» Task to complete:
Scan the data. Collect each line that contains the word "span".

» Supplied information:
################

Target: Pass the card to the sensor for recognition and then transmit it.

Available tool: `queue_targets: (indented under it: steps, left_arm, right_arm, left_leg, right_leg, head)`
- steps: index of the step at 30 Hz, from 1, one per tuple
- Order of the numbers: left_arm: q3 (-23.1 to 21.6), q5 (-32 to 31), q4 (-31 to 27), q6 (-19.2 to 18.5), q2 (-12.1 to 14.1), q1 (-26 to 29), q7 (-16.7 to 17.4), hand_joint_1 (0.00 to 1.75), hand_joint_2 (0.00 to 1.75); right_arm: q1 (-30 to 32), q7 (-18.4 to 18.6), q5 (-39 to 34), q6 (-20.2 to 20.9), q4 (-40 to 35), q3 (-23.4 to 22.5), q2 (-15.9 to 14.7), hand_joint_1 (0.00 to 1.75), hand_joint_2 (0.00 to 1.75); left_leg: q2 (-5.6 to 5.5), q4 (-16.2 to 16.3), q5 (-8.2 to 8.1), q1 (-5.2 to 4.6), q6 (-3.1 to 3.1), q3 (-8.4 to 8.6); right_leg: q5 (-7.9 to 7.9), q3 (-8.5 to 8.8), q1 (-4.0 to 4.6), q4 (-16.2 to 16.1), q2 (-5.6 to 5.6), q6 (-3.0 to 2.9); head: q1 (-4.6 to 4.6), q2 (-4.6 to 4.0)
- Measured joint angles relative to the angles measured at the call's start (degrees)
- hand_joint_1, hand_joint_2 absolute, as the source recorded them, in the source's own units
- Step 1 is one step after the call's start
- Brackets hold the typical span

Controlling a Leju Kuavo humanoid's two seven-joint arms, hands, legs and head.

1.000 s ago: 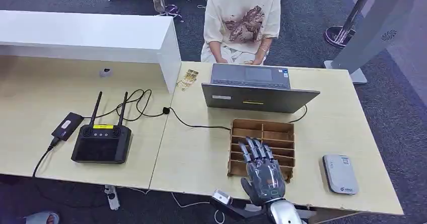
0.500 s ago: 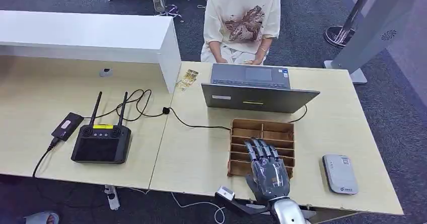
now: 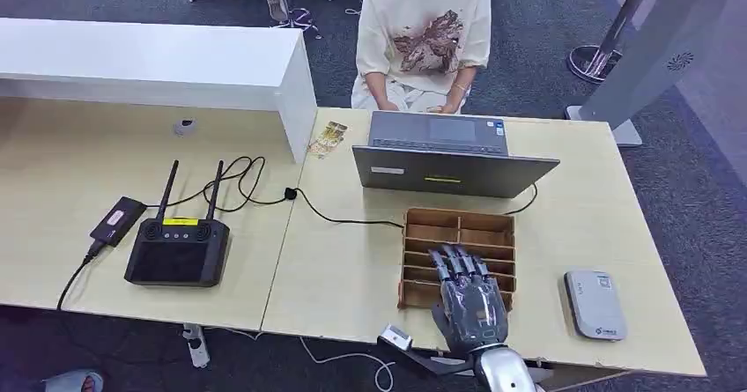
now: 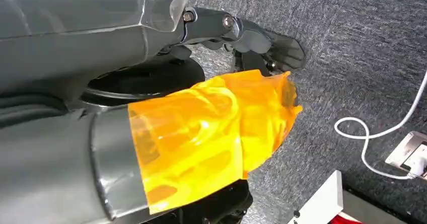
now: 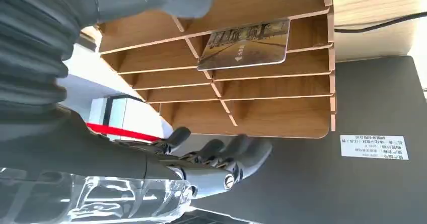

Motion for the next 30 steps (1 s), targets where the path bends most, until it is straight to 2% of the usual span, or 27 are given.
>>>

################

» Written response:
- Brackets hold the typical span
Motion for the next 30 steps (1 s), targets where the path bends most, until it is straight to 2% of the usual span, or 27 are given.

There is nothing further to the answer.